[Task details]: Of all the lines below, output only those starting at the one with "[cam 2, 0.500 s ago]" and ending at the one with "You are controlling", both ends included, exactly as written.

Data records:

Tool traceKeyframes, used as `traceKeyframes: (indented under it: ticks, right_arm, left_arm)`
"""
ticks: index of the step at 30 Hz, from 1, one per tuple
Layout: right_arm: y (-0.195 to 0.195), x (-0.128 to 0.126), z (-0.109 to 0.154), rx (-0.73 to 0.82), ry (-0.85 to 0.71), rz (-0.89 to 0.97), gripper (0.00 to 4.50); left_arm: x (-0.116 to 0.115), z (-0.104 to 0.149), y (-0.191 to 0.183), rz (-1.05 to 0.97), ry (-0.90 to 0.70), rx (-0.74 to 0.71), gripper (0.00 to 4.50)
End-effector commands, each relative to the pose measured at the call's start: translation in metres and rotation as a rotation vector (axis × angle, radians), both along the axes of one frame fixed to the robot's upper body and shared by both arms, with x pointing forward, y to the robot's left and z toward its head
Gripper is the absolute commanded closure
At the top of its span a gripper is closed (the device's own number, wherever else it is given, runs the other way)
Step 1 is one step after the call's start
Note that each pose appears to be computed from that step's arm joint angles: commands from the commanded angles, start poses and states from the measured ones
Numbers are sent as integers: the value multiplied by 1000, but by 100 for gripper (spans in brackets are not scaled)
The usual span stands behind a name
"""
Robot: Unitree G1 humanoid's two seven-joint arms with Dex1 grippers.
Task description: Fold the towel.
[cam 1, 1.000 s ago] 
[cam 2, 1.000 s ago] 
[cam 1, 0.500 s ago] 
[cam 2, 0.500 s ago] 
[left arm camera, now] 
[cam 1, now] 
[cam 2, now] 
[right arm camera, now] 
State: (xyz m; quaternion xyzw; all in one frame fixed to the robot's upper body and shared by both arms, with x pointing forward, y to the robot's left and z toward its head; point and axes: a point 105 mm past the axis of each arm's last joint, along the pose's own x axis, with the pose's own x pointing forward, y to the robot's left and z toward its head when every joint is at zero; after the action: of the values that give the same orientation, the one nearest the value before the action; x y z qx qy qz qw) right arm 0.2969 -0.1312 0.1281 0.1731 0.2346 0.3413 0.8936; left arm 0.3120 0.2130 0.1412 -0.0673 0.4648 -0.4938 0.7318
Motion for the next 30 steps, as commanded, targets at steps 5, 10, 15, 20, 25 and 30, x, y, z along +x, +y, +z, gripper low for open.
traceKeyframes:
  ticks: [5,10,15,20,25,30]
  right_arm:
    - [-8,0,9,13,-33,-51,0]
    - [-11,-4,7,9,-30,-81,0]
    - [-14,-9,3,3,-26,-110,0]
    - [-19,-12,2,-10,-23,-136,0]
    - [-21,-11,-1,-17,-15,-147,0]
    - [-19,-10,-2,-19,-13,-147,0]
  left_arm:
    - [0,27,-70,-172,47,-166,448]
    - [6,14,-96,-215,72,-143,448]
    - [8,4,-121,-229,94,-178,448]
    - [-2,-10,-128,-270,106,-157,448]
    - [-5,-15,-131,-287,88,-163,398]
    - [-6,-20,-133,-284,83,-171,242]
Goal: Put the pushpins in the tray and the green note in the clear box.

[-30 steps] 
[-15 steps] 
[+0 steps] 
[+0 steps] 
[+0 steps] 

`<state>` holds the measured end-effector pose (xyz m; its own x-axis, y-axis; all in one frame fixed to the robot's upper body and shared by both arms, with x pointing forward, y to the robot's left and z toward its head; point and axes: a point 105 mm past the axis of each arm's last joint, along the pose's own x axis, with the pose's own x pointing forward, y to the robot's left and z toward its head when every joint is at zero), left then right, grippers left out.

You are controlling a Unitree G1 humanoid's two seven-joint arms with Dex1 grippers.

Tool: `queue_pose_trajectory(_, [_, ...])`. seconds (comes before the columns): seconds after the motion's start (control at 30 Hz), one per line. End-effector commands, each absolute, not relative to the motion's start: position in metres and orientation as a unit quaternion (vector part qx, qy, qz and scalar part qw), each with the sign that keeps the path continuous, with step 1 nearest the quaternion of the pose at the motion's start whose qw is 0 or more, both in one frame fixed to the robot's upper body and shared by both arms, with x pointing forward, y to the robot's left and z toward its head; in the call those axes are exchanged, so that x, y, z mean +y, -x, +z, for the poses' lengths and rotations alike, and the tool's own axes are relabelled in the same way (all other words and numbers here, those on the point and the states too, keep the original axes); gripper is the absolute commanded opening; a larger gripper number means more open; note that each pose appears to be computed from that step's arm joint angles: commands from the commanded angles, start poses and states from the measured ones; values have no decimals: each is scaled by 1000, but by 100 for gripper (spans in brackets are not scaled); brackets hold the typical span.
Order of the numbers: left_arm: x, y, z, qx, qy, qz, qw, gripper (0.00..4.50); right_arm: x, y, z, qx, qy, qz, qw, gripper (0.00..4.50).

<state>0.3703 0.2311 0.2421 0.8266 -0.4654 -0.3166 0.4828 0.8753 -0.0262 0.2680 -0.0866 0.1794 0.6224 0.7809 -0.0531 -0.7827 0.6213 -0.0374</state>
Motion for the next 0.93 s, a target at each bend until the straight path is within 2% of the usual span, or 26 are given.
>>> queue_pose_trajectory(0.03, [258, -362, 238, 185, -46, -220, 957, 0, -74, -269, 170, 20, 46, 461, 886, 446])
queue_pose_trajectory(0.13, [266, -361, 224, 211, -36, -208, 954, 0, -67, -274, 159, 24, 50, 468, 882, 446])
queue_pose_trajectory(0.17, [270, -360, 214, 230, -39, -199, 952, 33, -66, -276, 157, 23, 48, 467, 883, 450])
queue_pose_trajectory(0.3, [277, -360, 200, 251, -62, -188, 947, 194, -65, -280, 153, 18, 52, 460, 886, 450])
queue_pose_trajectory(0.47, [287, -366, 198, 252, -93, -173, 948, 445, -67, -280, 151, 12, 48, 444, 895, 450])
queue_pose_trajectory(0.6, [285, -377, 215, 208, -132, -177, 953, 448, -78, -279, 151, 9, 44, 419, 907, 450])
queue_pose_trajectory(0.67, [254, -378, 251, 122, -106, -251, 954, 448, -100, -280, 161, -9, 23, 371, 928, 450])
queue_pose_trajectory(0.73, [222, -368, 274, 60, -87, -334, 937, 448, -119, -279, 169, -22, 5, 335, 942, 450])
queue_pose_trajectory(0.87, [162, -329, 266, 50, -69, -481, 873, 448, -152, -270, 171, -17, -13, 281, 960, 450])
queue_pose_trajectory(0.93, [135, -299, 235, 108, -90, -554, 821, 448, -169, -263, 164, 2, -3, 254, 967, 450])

[Written response]:
[cam 2, 0.500 s ago] 
[left arm camera, now] 
[cam 1, now] 
[cam 2, now] 
[right arm camera, now] 
State: (xyz m; quaternion xyzw; all in one frame fixed to the robot's upper body and shared by both arms, with x pointing forward, y to the robot's left and z toward its head; point and axes: a point 105 mm past the axis of each arm's last joint, along the pose's own x axis, with the pose's own x pointing forward, y to the robot's left and z toward its head when every joint is at zero; after the action: of the values that give the same orientation, the one nearest the value before the action; x y z qx qy qz qw) right arm 0.2969 -0.1312 0.1281 0.1731 0.2346 0.3413 0.8936; left arm 0.3120 0.2130 0.1412 -0.0673 0.4648 -0.4938 0.7318
Motion for the next 30 steps, as commanded, targets at steps 5, 10, 15, 20, 25 and 30, x, y, z along +x, +y, +z, gripper low for open.
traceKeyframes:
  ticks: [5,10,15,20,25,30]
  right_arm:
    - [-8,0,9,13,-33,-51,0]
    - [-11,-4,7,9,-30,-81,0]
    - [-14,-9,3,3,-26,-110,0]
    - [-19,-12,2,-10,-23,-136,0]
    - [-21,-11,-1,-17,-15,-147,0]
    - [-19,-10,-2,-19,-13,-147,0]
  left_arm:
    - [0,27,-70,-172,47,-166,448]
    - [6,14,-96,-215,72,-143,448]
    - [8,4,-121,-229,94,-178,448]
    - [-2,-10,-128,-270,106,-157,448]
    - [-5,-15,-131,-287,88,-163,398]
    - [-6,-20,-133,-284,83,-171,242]
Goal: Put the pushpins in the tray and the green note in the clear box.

[-30 steps] 
[-15 steps] 
[+0 steps] 
[+0 steps] 
[+0 steps] 

`<state>` holds the measured end-effector pose (xyz m; its own x-axis, y-axis; all in one frame fixed to the robot's upper body and shared by both arms, with x pointing forward, y to the robot's left and z toward its head; point and axes: a point 105 mm past the axis of each arm's last joint, along the pose's own x axis, with the pose's own x pointing forward, y to the robot's left and z toward its head when every joint is at zero), left then right, grippers left out.

You are controlling a Unitree G1 humanoid's two seven-joint arms with Dex1 grippers.

Nothing more remains to be done for this exercise.